Accusations fly in schools controversy

RALEIGH

The two sides are at odds over Wake School's diversity policy. The new majority on the board elected last fall has voted to do away with busing to promote diversity. It says the decades old system fails minority students and it wants students to go to classrooms closer to their homes. It's a move the NAACP claims will result in resegregated schools.

The NAACP has vowed to fight. It's threatened a lawsuit and State NAACP President William Barber and other protestors were handcuffed and taken to jail after they staged a sit-in at a school board meeting last week.

One of those other protestors - respected author, historian, and Duke scholar Tim Tyson - spoke at an NAACP rally after the arrest. Some say hand gestures and comments he made when referring to school board member John Tedesco could have implied Tedesco is gay.

Tedesco told ABC11 he's straight and he says he's not a racist as he said he feels his critics have suggested.

"The more and more they persecute me, the more I feel I must be on the right track," he offered.

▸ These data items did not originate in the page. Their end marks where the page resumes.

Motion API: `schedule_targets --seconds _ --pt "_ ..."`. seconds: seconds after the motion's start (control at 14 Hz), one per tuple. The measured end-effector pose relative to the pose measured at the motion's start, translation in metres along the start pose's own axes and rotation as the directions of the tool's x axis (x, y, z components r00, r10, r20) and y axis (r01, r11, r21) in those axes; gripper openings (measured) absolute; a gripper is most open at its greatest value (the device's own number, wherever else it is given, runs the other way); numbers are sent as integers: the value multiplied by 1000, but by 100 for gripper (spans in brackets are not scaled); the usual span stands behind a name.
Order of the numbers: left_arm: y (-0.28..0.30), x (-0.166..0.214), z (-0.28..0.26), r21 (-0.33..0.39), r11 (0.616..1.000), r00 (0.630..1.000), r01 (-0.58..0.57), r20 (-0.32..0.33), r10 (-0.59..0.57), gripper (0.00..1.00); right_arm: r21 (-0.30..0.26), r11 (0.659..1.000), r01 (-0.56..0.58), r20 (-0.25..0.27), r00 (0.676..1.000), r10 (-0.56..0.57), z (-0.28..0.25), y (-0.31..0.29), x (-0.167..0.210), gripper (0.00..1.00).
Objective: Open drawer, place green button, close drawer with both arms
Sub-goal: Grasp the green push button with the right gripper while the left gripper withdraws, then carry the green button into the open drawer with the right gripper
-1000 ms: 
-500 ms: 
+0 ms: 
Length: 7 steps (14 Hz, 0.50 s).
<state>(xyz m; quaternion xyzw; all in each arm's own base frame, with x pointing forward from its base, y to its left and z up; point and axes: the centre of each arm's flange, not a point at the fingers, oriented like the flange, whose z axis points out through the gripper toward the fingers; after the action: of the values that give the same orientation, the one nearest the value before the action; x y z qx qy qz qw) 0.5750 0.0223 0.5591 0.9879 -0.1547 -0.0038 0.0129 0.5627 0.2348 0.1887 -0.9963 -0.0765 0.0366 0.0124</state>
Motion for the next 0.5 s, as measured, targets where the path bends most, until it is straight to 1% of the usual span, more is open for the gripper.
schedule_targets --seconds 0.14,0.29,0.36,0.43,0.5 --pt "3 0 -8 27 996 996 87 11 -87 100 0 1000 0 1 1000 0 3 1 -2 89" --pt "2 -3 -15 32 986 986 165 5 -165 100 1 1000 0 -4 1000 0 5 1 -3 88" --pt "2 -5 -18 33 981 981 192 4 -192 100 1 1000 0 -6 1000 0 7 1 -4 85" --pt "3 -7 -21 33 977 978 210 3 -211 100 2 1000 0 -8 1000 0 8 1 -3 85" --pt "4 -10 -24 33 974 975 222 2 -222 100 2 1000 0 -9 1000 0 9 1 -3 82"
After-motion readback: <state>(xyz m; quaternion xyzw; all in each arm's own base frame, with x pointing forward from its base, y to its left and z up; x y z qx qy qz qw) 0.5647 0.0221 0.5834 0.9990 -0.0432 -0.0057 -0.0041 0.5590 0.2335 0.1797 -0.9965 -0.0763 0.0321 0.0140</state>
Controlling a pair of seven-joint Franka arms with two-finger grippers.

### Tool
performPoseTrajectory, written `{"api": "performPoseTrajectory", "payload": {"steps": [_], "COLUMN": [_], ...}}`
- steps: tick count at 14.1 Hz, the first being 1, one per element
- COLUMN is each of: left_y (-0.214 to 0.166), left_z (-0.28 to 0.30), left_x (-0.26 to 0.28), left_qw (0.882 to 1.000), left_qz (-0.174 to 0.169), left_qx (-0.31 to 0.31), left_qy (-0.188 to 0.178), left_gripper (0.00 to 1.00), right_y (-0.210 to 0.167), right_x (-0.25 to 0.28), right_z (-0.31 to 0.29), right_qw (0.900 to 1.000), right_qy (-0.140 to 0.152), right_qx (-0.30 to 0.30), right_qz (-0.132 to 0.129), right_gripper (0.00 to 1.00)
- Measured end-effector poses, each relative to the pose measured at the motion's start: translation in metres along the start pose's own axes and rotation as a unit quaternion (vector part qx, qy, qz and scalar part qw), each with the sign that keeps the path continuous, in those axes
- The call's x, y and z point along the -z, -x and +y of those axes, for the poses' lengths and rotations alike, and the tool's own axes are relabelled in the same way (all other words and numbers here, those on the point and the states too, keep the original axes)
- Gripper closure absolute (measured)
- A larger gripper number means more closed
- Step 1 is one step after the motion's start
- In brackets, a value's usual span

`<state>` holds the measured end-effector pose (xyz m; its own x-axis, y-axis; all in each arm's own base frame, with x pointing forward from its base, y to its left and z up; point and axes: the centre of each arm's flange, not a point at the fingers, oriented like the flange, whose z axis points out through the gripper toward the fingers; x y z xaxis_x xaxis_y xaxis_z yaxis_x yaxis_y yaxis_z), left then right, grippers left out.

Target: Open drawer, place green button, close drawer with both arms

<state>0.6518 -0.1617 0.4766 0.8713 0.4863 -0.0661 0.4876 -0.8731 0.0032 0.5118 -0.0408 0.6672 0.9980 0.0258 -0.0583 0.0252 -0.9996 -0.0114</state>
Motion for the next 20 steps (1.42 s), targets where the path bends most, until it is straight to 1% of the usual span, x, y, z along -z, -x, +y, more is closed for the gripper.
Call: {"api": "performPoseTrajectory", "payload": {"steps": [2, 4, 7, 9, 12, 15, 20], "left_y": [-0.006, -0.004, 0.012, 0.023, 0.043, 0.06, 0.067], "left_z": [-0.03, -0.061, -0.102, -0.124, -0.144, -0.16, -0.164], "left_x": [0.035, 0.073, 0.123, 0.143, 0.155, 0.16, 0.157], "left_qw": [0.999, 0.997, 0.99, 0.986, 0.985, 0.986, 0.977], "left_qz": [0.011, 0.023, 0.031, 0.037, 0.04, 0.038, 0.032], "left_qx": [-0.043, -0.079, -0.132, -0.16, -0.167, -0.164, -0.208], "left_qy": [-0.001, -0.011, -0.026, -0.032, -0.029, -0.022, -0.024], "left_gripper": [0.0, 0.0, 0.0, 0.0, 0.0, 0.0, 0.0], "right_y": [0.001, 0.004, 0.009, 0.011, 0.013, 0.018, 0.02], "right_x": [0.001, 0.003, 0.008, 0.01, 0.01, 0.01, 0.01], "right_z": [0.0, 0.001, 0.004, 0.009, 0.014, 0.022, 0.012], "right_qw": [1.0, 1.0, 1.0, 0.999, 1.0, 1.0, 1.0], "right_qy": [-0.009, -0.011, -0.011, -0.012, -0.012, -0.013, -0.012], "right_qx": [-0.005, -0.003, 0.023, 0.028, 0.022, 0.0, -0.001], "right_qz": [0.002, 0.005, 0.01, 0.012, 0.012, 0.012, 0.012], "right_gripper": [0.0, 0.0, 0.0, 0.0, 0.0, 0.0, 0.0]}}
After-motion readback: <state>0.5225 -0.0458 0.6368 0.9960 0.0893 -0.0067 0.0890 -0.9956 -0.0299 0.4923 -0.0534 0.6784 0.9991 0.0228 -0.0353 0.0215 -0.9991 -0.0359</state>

He detailed his background in an e-mail to the four arrested last week who organized Monday's meeting.

He wrote that he's had relationships with African-American women and has helped countless African-American young people. He says he's asked the NAACP to join his committee to help economically disadvantaged students and they've said no.

"I've offered to talk with them. I've said, 'if you really care about our kids, talk with me,'" said Tedesco.

For his part, Tyson says he was not suggesting Tedesco is gay.

"I was referring to John Tedesco being an intellectual lightweight. I was in no way attacking Mr. Tedesco's sexuality. I don't have any knowledge or thoughts about his sexuality," he said.

Tyson added that his two sisters are gay and he's worked towards gay rights and participated in gay pride parades.

In his e-mail, Tedesco once again blasted Barber for emulating Dr. Martin Luther King's famous 1963 letter from the Birmingham Jail with a letter of his own. Barber's letter quotes King and Henry David Thoreau, saying civil disobedience was justified.

Click here to read Barber's letter

"You all have publicly declared yourselves the modern Martin Luther King Jr. and Henry David Thoreau - Are you serious?" wrote Tedesco. "You think you could hold the shadows of these giants? Now you mock the real trials of the beloved Dr. King with a mock set of letters from a Wake County Jail? How dare you?"

The NAACP is planning another protest outside the school board's next big meeting next month. It's encouraging people to get arrested if they have to - in order to get the busing for diversity policy reinstated.

Security staff is already preparing for a big turnout.